BNY Mellon Hires in Private Banking, Corporate Trust
The newly merged Bank of New York Mellon Corp. is on a hiring spree in at least two divisions -corporate trust services, and private wealth management.
The bank recently announced plans to add 150 corporate trust jobs in Pittsburgh and 50 in Chicago by the end of 2008. It has been systematically integrating JPMorgan Chase's former corporate trust business, which it acquired a year ago.
Separately, BNY Mellon Wealth Management expects to enlarge its current 90-person sales force to 100 by the end of this year and by 50 percent to 100 percent within a few years, according to the unit's chief executive .
Many of the new sales positions may be located outside the U.S. "Over the next three to four years, I see us adding people internationally," the executive, David Lamere, said at a Reuters conference Wednesday.
He said that rather than "trying to lift out individuals who can bring a boat load of clients with them" from rival banks' private wealth units, BNY Mellon's focus is on grooming its present staff and recruiting new bankers from outside the industry.

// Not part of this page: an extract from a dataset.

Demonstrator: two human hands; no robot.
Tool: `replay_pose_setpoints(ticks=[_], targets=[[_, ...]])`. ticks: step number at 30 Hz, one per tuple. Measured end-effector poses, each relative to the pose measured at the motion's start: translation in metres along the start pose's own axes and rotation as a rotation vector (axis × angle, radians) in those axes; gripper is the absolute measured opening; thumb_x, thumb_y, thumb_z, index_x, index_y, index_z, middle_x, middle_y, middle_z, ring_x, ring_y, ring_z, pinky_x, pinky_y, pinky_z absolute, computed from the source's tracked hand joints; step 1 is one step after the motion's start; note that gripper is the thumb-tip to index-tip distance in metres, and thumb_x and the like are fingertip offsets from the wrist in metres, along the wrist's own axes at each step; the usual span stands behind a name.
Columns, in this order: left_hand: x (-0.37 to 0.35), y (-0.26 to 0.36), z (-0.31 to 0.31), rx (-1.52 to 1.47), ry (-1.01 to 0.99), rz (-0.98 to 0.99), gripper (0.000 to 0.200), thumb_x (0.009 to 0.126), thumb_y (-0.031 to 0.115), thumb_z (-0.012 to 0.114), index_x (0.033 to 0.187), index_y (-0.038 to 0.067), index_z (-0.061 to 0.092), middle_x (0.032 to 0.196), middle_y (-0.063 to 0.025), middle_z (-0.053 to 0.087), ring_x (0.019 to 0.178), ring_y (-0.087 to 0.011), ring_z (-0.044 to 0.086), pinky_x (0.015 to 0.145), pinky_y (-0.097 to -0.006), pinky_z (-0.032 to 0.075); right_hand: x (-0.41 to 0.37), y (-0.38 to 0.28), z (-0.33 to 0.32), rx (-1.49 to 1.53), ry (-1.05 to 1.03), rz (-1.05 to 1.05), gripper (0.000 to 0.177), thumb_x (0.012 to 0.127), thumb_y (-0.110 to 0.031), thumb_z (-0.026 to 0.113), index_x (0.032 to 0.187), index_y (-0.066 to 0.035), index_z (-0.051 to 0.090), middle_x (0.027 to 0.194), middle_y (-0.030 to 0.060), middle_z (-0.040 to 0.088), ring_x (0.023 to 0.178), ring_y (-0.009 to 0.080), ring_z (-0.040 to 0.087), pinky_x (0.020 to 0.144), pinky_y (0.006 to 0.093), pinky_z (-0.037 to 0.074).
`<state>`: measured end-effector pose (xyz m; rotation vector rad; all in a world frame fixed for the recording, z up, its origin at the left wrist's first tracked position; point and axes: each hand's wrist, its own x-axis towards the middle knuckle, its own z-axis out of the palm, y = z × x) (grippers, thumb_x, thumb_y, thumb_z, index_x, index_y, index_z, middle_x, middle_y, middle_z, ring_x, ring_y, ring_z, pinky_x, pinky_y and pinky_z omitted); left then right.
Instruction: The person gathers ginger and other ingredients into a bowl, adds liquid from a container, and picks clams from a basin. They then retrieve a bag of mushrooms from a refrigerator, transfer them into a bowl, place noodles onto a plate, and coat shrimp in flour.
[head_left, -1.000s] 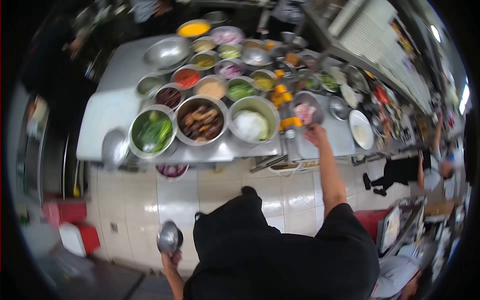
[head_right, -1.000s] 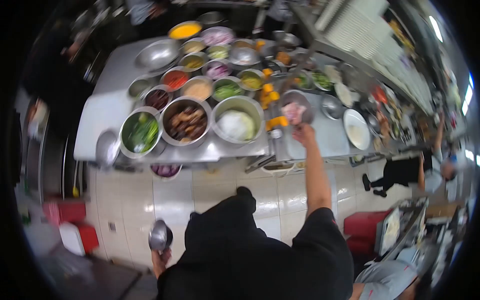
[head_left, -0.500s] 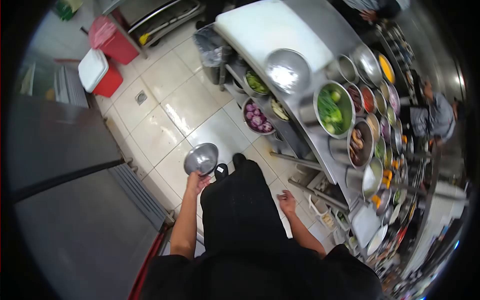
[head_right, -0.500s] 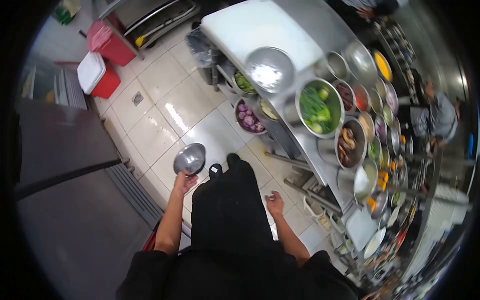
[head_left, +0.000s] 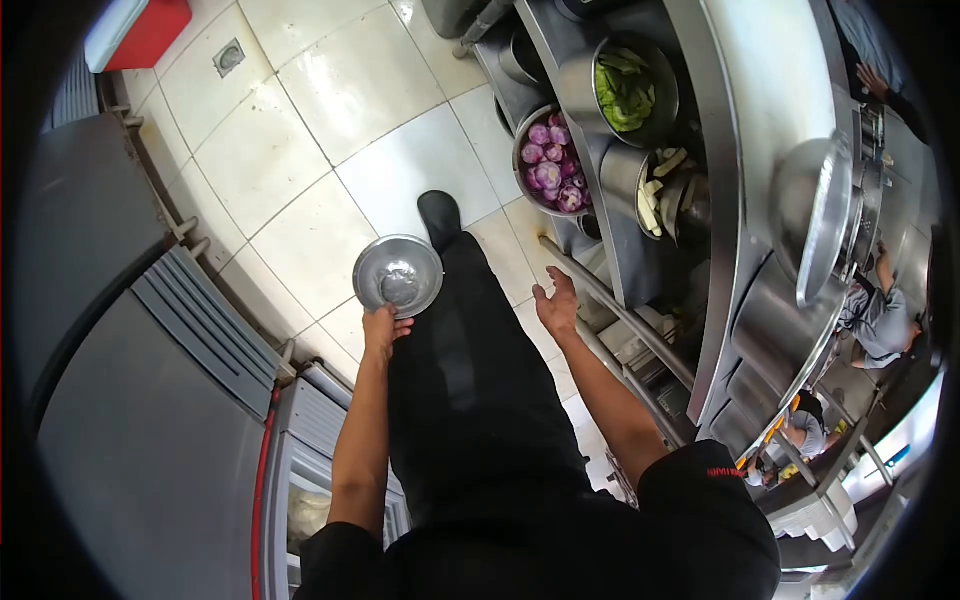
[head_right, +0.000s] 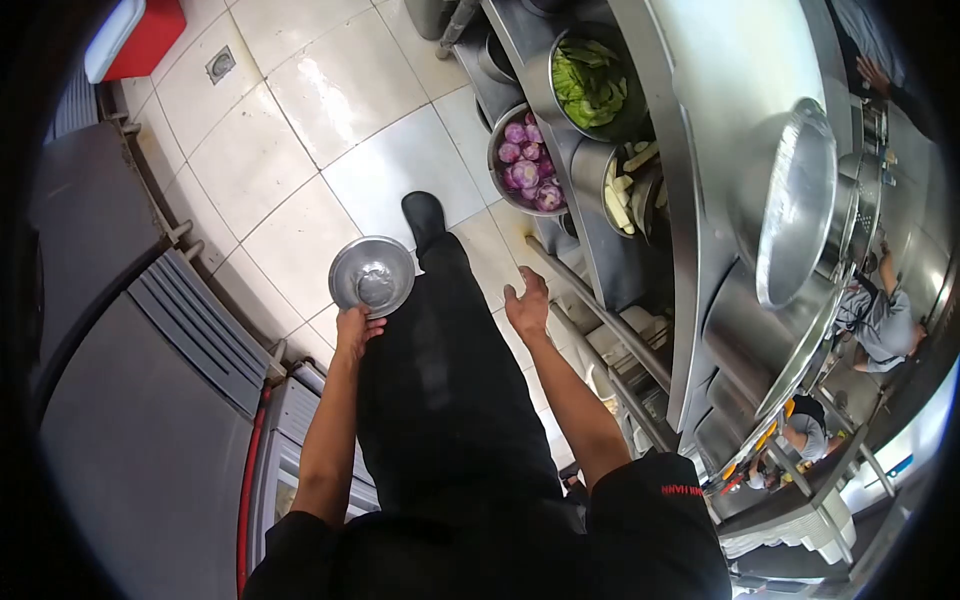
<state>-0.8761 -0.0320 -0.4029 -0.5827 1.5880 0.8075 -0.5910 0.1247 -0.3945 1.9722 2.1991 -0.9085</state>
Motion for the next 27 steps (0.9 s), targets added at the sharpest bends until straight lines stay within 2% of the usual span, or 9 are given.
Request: replay_pose_setpoints(ticks=[4, 6, 8, 9, 16, 20, 21, 25, 27], targets=[[0.016, -0.011, -0.004, 0.021, -0.007, -0.041, 0.036, 0.074, 0.005, 0.043, 0.109, -0.004, 0.044, 0.083, -0.0146, 0.060, 0.062, -0.0232, 0.063, 0.048, -0.0305, 0.052, 0.009, -0.011, 0.001, 0.025, -0.050, 0.052, 0.047, 0.074, -0.019, 0.066, 0.118, -0.008, 0.051, 0.111, 0.0154, 0.056, 0.098, 0.0280, 0.055, 0.087, 0.0374, 0.044], [0.016, -0.009, 0.000, 0.034, 0.007, -0.032, 0.038, 0.073, 0.004, 0.044, 0.110, -0.003, 0.044, 0.083, -0.0148, 0.060, 0.061, -0.0227, 0.062, 0.048, -0.0300, 0.052, 0.011, -0.018, 0.002, 0.138, -0.140, 0.172, 0.044, 0.074, -0.017, 0.062, 0.114, -0.002, 0.052, 0.111, 0.0190, 0.055, 0.106, 0.0336, 0.050, 0.093, 0.0389, 0.040], [0.024, -0.008, 0.001, 0.066, -0.006, 0.060, 0.038, 0.073, 0.004, 0.044, 0.111, -0.002, 0.044, 0.084, -0.0148, 0.060, 0.061, -0.0219, 0.061, 0.048, -0.0294, 0.052, 0.013, -0.002, 0.018, 0.152, -0.165, 0.202, 0.043, 0.074, -0.017, 0.062, 0.113, -0.003, 0.052, 0.111, 0.0189, 0.055, 0.107, 0.0338, 0.050, 0.095, 0.0394, 0.038], [0.041, -0.015, -0.003, 0.040, -0.015, 0.053, 0.052, 0.070, 0.003, 0.046, 0.122, 0.002, 0.041, 0.089, -0.0151, 0.060, 0.060, -0.0216, 0.061, 0.045, -0.0276, 0.051, 0.015, 0.011, 0.029, 0.061, -0.181, 0.169, 0.043, 0.074, -0.019, 0.062, 0.113, -0.004, 0.052, 0.111, 0.0188, 0.055, 0.107, 0.0337, 0.050, 0.095, 0.0396, 0.038], [0.105, 0.005, 0.002, 0.130, 0.039, 0.176, 0.050, 0.069, 0.001, 0.048, 0.119, 0.002, 0.041, 0.085, -0.0128, 0.058, 0.060, -0.0204, 0.059, 0.046, -0.0281, 0.052, 0.073, 0.037, 0.117, -0.150, -0.322, 0.139, 0.062, 0.075, -0.023, 0.059, 0.129, -0.005, 0.038, 0.130, 0.0194, 0.040, 0.124, 0.0332, 0.033, 0.105, 0.0405, 0.026], [0.143, 0.028, 0.001, 0.052, 0.049, 0.241, 0.047, 0.070, 0.002, 0.048, 0.116, 0.000, 0.039, 0.085, -0.0152, 0.058, 0.063, -0.0228, 0.062, 0.046, -0.0279, 0.051, 0.151, 0.036, 0.195, -0.119, -0.144, -0.029, 0.074, 0.072, -0.019, 0.062, 0.134, 0.001, 0.027, 0.134, 0.0240, 0.033, 0.128, 0.0370, 0.027, 0.107, 0.0423, 0.023], [0.152, 0.033, 0.002, 0.007, 0.009, 0.224, 0.045, 0.072, 0.003, 0.048, 0.115, -0.001, 0.038, 0.087, -0.0163, 0.058, 0.063, -0.0244, 0.062, 0.049, -0.0291, 0.052, 0.176, 0.040, 0.213, -0.118, -0.064, -0.156, 0.075, 0.071, -0.019, 0.063, 0.133, 0.003, 0.027, 0.133, 0.0256, 0.033, 0.127, 0.0387, 0.027, 0.107, 0.0429, 0.022], [0.187, 0.054, 0.019, -0.127, -0.086, 0.207, 0.037, 0.076, 0.004, 0.044, 0.110, -0.010, 0.037, 0.093, -0.0203, 0.055, 0.072, -0.0297, 0.065, 0.052, -0.0324, 0.054, 0.265, 0.025, 0.248, -0.130, 0.139, -0.227, 0.080, 0.069, -0.015, 0.063, 0.134, 0.003, 0.021, 0.137, 0.0284, 0.025, 0.126, 0.0444, 0.024, 0.106, 0.0482, 0.022], [0.205, 0.064, 0.036, -0.157, -0.072, 0.189, 0.026, 0.080, 0.007, 0.043, 0.099, -0.011, 0.047, 0.092, -0.0191, 0.058, 0.075, -0.0266, 0.065, 0.057, -0.0299, 0.054, 0.305, 0.022, 0.256, -0.200, 0.237, -0.236, 0.080, 0.069, -0.018, 0.062, 0.135, 0.002, 0.021, 0.137, 0.0282, 0.026, 0.126, 0.0428, 0.026, 0.103, 0.0487, 0.027]])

Both steps have been advocated by consulting firms such as PriceWaterhouseCoopers and Scorpio Partnership, due to concerns about an industry-wide shortage of wealth managers with experience serving private clients.
However, Boston Consulting Group warned this week that private wealth advisers should prepare for a possible downturn next year, according to Financial News.
Christian de Juniac, a BCG senior partner, cited challenges that include margin pressure from higher costs in Asia and elsewhere, and the possibility that clients will shy away if markets turn downward. "At a guess, half the advisers operating in the market have been recruited since 2000. The big question is whether they have been trained to listen sympathetically to clients during a downturn," de Juniac told the newspaper. He also urged banks to press leaders of their private wealth groups to devote more time to developing their teams.
BCG's seventh annual wealth survey released last week found that global wealth grew 7.5 percent to $98 trillion in 2006 and assets of households with more than $100,000 in assets swelled 64 percent to $51 trillion over the past five years.